[Start of section]

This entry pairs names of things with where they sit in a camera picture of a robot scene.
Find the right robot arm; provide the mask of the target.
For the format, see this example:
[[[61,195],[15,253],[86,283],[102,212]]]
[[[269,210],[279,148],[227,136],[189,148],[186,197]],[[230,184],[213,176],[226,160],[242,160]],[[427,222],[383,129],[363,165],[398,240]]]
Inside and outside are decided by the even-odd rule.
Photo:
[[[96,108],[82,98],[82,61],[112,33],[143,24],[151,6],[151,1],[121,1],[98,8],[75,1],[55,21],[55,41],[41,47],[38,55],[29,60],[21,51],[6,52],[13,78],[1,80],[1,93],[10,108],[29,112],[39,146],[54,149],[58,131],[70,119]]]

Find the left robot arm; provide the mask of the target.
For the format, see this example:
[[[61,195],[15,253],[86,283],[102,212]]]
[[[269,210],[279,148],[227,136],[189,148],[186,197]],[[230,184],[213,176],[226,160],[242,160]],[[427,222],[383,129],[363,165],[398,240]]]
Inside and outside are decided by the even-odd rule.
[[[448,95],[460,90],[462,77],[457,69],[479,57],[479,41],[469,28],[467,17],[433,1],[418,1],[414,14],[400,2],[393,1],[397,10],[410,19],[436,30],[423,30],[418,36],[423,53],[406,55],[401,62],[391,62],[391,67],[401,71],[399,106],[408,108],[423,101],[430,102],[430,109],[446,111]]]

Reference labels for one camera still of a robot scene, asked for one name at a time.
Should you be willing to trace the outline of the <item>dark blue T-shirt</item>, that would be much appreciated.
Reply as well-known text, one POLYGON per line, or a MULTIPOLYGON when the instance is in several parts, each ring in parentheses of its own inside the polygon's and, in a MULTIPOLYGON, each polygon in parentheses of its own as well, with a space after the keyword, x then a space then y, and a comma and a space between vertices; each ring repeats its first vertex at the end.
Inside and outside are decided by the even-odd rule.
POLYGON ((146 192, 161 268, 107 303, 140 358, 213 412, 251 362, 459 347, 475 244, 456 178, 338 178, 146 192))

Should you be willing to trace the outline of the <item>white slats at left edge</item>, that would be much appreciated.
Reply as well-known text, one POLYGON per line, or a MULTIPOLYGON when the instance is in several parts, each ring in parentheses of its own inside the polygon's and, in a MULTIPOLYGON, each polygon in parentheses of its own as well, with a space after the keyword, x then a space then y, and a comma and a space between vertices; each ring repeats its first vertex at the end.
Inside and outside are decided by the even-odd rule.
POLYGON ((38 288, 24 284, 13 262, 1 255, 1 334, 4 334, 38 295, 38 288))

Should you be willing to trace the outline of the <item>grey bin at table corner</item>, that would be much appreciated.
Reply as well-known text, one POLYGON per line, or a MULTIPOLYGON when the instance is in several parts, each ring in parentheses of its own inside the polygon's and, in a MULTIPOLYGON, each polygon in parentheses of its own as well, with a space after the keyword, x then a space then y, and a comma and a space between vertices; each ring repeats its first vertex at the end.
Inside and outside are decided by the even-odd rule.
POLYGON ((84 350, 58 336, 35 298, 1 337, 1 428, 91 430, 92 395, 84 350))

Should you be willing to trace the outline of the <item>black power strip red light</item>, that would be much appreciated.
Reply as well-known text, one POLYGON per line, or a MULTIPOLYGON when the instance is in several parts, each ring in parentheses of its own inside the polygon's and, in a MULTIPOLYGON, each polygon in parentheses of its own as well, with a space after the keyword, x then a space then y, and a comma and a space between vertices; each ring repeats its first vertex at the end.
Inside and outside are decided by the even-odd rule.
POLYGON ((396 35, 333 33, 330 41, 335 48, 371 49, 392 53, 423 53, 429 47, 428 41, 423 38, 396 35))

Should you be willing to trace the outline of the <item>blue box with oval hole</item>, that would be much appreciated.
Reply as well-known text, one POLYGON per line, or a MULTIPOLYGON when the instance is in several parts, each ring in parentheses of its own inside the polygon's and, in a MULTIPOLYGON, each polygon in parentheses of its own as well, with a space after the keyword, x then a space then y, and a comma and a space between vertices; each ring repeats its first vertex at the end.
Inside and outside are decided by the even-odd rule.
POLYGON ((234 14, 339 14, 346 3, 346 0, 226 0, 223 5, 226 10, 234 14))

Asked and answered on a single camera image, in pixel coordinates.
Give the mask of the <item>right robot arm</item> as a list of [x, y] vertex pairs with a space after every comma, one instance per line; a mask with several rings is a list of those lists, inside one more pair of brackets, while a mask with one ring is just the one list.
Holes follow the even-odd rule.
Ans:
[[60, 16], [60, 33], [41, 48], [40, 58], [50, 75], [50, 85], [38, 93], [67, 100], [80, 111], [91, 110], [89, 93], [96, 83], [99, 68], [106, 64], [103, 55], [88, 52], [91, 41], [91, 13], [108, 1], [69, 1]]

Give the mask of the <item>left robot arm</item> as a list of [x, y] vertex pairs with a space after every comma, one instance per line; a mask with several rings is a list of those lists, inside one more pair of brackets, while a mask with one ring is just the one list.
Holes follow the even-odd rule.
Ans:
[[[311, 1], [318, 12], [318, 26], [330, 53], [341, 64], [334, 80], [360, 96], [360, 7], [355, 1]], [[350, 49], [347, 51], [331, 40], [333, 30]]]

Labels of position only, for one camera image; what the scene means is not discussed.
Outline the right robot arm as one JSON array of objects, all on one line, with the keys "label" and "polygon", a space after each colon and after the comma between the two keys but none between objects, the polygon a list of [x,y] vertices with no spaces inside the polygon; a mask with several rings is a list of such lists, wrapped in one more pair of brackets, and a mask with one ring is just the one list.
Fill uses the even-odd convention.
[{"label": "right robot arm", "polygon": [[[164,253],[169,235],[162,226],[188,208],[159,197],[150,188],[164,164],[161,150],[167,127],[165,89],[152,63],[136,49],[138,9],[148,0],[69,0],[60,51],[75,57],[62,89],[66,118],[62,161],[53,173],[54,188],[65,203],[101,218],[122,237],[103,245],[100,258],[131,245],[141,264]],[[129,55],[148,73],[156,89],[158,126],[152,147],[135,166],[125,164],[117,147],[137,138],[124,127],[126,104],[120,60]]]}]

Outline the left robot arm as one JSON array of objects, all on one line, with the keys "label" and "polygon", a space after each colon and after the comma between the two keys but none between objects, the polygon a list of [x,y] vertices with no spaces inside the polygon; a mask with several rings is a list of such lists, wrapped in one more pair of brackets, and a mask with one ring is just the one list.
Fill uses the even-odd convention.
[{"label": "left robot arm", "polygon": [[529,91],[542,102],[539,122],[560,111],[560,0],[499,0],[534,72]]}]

[End of section]

◆ WORK REQUEST:
Set down the material above exactly, in full.

◆ RESULT OF THE TASK:
This entry pairs names of things with where they sit in a camera picture of a robot scene.
Find the right robot arm; provide the mask of the target.
For the format, see this example:
[[[61,195],[15,253],[86,283],[102,212]]]
[[[269,210],[279,148],[227,136],[189,148],[186,197]],[[230,184],[213,176],[226,160],[242,160]],[[427,222],[383,129],[363,165],[398,240]]]
Inside and outside are decided by the even-odd rule.
Photo:
[[[96,108],[82,98],[82,61],[112,33],[143,24],[151,6],[151,1],[121,1],[98,8],[75,1],[55,21],[55,41],[41,47],[38,55],[29,60],[21,51],[6,52],[13,78],[1,80],[1,93],[10,108],[29,112],[39,146],[54,149],[58,131],[70,119]]]

Find the left robot arm; provide the mask of the target.
For the format, see this example:
[[[61,195],[15,253],[86,283],[102,212]]]
[[[269,210],[279,148],[227,136],[189,148],[186,197]],[[230,184],[213,176],[226,160],[242,160]],[[427,222],[383,129],[363,165],[398,240]]]
Inside and outside are decided by the even-odd rule.
[[[448,95],[460,90],[462,77],[457,69],[479,57],[479,41],[469,28],[467,17],[433,1],[418,1],[414,14],[400,2],[393,1],[397,10],[410,19],[436,30],[423,30],[418,36],[423,53],[406,55],[401,62],[391,62],[391,67],[401,71],[399,106],[408,108],[423,101],[430,102],[430,109],[446,111]]]

Reference labels for one camera still of a robot scene, asked for one name at a time.
Should you be willing to trace the outline of the <item>dark blue T-shirt</item>, that would be much appreciated.
Reply as well-known text, one POLYGON per line, or a MULTIPOLYGON when the instance is in several parts, each ring in parentheses of its own inside the polygon's and, in a MULTIPOLYGON, each polygon in parentheses of its own as well, with a space after the keyword, x then a space then y, and a comma and a space between vertices; each ring repeats its first vertex at the end.
Inside and outside are decided by the even-odd rule.
POLYGON ((146 192, 161 268, 107 303, 140 358, 213 412, 251 362, 459 347, 475 244, 456 178, 338 178, 146 192))

Should you be willing to trace the outline of the <item>white slats at left edge</item>, that would be much appreciated.
Reply as well-known text, one POLYGON per line, or a MULTIPOLYGON when the instance is in several parts, each ring in parentheses of its own inside the polygon's and, in a MULTIPOLYGON, each polygon in parentheses of its own as well, with a space after the keyword, x then a space then y, and a comma and a space between vertices; each ring repeats its first vertex at the end.
Inside and outside are decided by the even-odd rule.
POLYGON ((38 288, 24 284, 13 262, 1 255, 1 334, 4 334, 38 295, 38 288))

Should you be willing to trace the outline of the <item>grey bin at table corner</item>, that would be much appreciated.
Reply as well-known text, one POLYGON per line, or a MULTIPOLYGON when the instance is in several parts, each ring in parentheses of its own inside the polygon's and, in a MULTIPOLYGON, each polygon in parentheses of its own as well, with a space after the keyword, x then a space then y, and a comma and a space between vertices; each ring repeats its first vertex at the end.
Inside and outside are decided by the even-odd rule.
POLYGON ((84 350, 58 336, 35 298, 1 337, 1 428, 91 430, 92 395, 84 350))

Should you be willing to trace the outline of the <item>black power strip red light</item>, that would be much appreciated.
Reply as well-known text, one POLYGON per line, or a MULTIPOLYGON when the instance is in several parts, each ring in parentheses of its own inside the polygon's and, in a MULTIPOLYGON, each polygon in parentheses of its own as well, with a space after the keyword, x then a space then y, and a comma and a space between vertices; each ring repeats its first vertex at the end.
Inside and outside are decided by the even-odd rule.
POLYGON ((396 35, 333 33, 330 41, 335 48, 371 49, 392 53, 423 53, 429 47, 428 41, 423 38, 396 35))

Should you be willing to trace the outline of the <item>blue box with oval hole</item>, that would be much appreciated.
Reply as well-known text, one POLYGON per line, or a MULTIPOLYGON when the instance is in several parts, each ring in parentheses of its own inside the polygon's and, in a MULTIPOLYGON, each polygon in parentheses of its own as well, with a space after the keyword, x then a space then y, and a comma and a space between vertices; each ring repeats its first vertex at the end.
Inside and outside are decided by the even-odd rule.
POLYGON ((234 14, 339 14, 346 3, 346 0, 226 0, 223 5, 226 10, 234 14))

Asked and answered on a single camera image, in pixel coordinates.
Give the mask of the <item>right robot arm</item> as a list of [x, y] vertex pairs with a space after every comma, one instance per line; a mask with several rings is a list of those lists, inside one more pair of brackets, while a mask with one ring is just the one list.
Holes follow the even-odd rule.
Ans:
[[60, 16], [60, 33], [41, 48], [40, 58], [50, 75], [50, 85], [38, 93], [67, 100], [80, 111], [91, 110], [89, 93], [96, 83], [99, 68], [106, 64], [103, 55], [88, 52], [91, 41], [91, 13], [108, 1], [69, 1]]

Give the mask of the <item>left robot arm</item> as a list of [x, y] vertex pairs with a space after every comma, one instance per line; a mask with several rings is a list of those lists, inside one more pair of brackets, while a mask with one ring is just the one list.
Holes follow the even-odd rule.
Ans:
[[[311, 1], [318, 12], [318, 26], [330, 53], [341, 64], [334, 80], [360, 96], [360, 7], [355, 1]], [[350, 49], [347, 51], [331, 40], [333, 30]]]

Labels of position only, for one camera image; what the scene means is not discussed.
Outline the right robot arm as one JSON array of objects, all on one line, with the keys "label" and "polygon", a space after each colon and after the comma between the two keys but none between objects, the polygon a list of [x,y] vertices with no spaces inside the polygon; a mask with several rings is a list of such lists, wrapped in one more pair of brackets, and a mask with one ring is just the one list.
Fill uses the even-odd convention.
[{"label": "right robot arm", "polygon": [[[164,253],[169,235],[162,226],[188,208],[159,197],[150,188],[164,164],[161,150],[167,127],[165,89],[152,63],[136,49],[138,9],[148,0],[69,0],[60,51],[75,57],[62,89],[66,118],[62,161],[53,173],[54,188],[65,203],[101,218],[122,237],[103,245],[100,258],[131,245],[141,264]],[[129,55],[148,73],[156,89],[158,126],[152,147],[135,166],[125,164],[117,147],[137,138],[124,127],[126,104],[120,60]]]}]

Outline the left robot arm as one JSON array of objects, all on one line, with the keys "label" and "polygon", a space after each colon and after the comma between the two keys but none between objects, the polygon a list of [x,y] vertices with no spaces inside the polygon; a mask with several rings is a list of such lists, wrapped in one more pair of brackets, and a mask with one ring is just the one list.
Fill uses the even-odd convention.
[{"label": "left robot arm", "polygon": [[529,91],[542,102],[539,122],[560,111],[560,0],[499,0],[534,72]]}]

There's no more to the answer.